[Extracted entries]
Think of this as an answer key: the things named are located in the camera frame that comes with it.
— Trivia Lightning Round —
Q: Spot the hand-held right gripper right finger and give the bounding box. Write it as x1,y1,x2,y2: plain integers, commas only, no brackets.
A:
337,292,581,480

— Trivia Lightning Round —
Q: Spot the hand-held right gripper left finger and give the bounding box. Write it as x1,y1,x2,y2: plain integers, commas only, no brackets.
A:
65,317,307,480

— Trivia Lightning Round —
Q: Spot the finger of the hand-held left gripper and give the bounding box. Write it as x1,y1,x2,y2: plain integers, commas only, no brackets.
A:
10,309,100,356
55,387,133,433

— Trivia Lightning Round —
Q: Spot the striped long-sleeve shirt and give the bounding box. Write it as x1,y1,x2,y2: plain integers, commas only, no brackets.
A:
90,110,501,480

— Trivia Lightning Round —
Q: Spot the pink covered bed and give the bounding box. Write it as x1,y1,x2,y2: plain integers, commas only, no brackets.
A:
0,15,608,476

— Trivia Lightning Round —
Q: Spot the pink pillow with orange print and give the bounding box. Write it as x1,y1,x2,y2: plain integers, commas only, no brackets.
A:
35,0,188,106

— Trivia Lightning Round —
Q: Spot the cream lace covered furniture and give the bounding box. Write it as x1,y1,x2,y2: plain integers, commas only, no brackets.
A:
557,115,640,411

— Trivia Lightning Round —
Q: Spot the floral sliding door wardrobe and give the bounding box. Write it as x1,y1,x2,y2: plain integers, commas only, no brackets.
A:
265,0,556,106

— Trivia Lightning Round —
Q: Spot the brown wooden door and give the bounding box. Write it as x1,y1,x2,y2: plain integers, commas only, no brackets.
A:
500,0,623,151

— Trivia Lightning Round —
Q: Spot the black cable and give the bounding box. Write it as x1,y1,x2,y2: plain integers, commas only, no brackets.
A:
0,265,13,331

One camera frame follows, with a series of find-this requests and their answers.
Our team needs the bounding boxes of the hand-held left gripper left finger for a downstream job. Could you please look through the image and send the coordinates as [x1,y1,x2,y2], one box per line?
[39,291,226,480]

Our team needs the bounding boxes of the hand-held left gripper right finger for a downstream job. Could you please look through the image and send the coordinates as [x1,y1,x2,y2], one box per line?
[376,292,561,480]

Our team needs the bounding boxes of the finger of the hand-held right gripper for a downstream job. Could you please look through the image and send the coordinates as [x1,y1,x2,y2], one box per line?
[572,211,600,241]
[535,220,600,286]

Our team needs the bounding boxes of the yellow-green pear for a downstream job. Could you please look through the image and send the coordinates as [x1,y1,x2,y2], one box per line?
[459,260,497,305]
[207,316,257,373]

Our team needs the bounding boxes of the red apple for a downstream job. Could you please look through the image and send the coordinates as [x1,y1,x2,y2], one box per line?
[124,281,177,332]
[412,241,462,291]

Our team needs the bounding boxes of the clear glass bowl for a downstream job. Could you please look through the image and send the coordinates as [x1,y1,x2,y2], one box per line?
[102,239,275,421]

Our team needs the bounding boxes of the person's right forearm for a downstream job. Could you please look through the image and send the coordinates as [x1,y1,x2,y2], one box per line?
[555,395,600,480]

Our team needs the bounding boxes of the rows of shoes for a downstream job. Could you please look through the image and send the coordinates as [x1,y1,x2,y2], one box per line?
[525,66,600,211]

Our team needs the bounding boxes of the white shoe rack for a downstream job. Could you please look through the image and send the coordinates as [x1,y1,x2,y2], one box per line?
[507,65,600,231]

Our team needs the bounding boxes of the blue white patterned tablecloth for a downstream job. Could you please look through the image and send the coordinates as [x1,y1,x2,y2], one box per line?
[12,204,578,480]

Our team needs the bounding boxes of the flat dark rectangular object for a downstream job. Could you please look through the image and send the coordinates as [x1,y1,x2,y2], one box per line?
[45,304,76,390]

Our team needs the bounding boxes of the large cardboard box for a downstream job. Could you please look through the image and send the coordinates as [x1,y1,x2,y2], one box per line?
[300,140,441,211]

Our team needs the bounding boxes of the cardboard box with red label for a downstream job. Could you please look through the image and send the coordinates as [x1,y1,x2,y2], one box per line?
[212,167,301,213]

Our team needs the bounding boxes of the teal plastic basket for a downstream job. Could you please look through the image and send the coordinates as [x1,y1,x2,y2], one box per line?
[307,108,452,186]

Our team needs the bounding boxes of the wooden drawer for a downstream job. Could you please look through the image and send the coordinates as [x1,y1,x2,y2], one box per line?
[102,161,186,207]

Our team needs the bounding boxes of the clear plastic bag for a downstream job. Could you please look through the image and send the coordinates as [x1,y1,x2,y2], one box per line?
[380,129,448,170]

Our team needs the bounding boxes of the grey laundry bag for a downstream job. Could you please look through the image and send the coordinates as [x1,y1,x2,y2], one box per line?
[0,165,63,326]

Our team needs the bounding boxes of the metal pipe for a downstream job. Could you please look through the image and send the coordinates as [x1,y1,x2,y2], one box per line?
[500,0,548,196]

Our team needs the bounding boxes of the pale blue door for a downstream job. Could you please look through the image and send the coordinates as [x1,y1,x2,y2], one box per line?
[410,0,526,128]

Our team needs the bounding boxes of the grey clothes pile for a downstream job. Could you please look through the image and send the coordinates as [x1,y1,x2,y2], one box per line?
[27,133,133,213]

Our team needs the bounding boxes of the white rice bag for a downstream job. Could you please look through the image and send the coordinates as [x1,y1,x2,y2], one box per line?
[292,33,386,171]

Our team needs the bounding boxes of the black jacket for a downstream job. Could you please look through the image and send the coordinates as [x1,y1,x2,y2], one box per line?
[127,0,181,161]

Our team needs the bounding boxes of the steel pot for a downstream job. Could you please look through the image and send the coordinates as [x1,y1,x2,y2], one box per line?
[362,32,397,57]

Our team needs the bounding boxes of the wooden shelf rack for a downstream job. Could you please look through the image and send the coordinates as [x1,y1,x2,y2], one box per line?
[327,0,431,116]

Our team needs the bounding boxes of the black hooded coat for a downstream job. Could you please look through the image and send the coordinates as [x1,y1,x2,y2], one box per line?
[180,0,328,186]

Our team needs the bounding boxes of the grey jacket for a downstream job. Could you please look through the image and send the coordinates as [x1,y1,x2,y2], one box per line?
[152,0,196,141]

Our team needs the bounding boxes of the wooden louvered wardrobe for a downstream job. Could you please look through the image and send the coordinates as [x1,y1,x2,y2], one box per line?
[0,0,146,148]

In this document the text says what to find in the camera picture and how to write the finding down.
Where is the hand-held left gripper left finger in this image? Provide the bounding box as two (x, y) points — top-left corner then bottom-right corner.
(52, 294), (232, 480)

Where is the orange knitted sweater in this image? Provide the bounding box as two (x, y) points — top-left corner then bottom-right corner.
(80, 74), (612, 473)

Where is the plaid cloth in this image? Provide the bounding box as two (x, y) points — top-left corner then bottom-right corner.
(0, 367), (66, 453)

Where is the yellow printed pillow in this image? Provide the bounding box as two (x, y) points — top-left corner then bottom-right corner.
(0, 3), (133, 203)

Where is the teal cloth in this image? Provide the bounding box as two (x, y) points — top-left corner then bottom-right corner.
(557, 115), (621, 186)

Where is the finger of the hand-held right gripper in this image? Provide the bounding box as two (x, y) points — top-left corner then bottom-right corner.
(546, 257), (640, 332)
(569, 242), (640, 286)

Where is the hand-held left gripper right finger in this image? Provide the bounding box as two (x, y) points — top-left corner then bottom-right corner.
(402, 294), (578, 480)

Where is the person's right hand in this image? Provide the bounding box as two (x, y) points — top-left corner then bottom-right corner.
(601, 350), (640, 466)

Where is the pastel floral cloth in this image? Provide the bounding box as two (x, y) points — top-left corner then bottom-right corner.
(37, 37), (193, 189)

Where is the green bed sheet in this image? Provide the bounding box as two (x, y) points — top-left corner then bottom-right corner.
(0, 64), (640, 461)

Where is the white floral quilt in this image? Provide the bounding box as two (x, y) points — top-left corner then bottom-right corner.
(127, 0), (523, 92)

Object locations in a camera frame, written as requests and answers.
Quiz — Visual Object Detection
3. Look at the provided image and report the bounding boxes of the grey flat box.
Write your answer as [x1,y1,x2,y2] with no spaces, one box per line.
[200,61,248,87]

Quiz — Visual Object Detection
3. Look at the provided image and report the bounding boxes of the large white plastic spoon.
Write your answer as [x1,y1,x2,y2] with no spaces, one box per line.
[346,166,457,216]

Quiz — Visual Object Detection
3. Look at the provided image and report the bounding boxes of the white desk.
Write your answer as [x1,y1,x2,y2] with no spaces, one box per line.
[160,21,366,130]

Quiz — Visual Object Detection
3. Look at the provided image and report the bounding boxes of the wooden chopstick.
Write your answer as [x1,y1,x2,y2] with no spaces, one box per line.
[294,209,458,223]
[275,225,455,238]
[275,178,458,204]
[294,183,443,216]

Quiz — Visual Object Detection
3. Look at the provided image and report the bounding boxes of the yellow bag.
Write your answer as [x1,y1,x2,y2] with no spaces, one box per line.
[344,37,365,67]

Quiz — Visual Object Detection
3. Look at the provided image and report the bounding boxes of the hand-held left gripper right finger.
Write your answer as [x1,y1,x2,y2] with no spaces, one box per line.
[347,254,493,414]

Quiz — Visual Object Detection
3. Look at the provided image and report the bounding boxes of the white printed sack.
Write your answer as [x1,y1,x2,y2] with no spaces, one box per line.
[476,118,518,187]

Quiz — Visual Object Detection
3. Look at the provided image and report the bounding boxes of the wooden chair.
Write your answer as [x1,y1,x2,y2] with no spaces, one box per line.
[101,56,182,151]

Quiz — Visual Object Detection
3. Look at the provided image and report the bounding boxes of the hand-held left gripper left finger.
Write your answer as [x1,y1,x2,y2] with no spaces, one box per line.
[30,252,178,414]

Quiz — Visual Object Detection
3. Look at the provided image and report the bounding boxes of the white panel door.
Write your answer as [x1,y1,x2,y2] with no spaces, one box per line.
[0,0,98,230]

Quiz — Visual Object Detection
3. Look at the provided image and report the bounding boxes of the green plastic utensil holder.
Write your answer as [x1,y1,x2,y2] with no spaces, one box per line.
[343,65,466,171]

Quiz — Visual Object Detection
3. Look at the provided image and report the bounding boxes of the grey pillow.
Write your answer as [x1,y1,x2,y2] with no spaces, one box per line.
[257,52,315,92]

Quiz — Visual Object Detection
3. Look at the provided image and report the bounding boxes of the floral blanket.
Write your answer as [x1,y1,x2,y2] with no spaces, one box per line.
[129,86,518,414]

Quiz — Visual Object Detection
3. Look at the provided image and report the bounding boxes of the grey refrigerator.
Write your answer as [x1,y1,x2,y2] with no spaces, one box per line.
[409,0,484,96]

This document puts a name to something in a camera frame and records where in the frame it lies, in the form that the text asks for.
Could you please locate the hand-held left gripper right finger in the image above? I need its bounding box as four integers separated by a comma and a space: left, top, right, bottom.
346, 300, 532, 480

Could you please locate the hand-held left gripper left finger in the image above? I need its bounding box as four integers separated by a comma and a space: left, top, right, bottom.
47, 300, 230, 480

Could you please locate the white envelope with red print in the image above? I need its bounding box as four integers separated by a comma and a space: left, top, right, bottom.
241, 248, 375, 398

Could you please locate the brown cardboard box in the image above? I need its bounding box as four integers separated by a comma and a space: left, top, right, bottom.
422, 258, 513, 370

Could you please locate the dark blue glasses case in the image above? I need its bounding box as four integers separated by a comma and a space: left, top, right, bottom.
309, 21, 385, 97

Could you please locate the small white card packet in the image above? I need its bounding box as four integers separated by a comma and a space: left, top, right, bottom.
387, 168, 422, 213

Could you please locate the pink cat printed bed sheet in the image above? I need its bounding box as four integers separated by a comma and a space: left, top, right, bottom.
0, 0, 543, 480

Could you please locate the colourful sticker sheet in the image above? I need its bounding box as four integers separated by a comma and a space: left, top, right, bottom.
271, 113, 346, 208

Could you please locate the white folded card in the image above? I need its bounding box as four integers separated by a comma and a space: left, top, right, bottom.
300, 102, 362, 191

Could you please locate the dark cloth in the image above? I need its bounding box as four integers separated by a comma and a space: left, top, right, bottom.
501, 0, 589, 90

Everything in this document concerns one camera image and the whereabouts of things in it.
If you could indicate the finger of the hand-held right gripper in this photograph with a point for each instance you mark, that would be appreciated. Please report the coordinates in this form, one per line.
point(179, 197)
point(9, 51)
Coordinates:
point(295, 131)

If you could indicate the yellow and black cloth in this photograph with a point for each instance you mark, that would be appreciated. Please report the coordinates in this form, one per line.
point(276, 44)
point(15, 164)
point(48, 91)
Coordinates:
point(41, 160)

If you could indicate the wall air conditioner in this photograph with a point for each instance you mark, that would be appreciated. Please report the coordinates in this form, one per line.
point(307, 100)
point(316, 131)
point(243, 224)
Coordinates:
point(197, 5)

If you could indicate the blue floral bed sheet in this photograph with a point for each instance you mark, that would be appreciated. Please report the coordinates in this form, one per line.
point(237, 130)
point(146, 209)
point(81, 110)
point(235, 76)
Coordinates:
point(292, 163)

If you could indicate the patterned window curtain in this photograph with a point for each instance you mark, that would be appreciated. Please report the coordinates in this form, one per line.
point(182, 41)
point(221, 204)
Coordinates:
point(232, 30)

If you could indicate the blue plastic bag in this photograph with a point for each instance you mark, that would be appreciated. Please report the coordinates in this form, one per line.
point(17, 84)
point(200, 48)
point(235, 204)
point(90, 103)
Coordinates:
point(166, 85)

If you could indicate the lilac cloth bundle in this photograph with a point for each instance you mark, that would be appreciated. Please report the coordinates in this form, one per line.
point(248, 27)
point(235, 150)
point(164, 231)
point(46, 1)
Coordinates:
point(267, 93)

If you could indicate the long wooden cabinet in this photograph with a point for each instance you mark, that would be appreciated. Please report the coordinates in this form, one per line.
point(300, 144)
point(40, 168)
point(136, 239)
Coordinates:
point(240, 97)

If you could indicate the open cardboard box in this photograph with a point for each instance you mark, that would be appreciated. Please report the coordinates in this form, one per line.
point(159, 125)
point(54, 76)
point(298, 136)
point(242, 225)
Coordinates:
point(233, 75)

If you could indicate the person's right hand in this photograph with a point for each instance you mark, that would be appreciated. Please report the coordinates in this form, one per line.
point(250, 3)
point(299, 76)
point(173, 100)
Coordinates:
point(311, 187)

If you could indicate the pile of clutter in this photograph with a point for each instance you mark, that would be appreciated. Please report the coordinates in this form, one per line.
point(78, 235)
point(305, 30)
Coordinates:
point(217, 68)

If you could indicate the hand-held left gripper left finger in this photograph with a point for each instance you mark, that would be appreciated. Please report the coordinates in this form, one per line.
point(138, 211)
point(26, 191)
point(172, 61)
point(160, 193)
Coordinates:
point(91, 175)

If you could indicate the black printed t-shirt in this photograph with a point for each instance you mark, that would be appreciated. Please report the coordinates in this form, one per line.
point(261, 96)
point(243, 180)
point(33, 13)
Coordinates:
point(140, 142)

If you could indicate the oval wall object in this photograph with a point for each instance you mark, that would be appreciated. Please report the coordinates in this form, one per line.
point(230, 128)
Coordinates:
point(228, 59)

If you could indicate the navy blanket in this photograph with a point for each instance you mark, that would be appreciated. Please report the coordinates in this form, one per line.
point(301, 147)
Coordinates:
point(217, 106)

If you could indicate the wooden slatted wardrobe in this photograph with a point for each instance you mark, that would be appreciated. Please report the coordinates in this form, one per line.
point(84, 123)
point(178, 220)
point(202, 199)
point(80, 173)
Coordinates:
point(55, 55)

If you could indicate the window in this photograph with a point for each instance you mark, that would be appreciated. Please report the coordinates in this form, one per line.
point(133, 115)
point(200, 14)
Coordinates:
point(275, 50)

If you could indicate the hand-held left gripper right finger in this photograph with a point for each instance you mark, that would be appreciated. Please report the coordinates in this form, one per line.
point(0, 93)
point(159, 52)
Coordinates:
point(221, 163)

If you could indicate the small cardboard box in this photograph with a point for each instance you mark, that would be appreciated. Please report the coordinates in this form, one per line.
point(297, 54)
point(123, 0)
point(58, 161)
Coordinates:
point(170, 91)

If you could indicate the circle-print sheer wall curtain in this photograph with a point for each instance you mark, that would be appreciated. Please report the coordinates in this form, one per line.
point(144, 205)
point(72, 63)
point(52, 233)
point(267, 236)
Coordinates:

[Requirement]
Please list every line of the records that contains "window".

[Exercise result]
If you could indicate the patterned window curtain in this photograph with a point for each instance you mark, that would be appreciated. Please report the coordinates in this form, one per line.
If you could indicate the window in this photograph with a point for each instance you mark, that would be appreciated. Please report the coordinates in this form, one per line.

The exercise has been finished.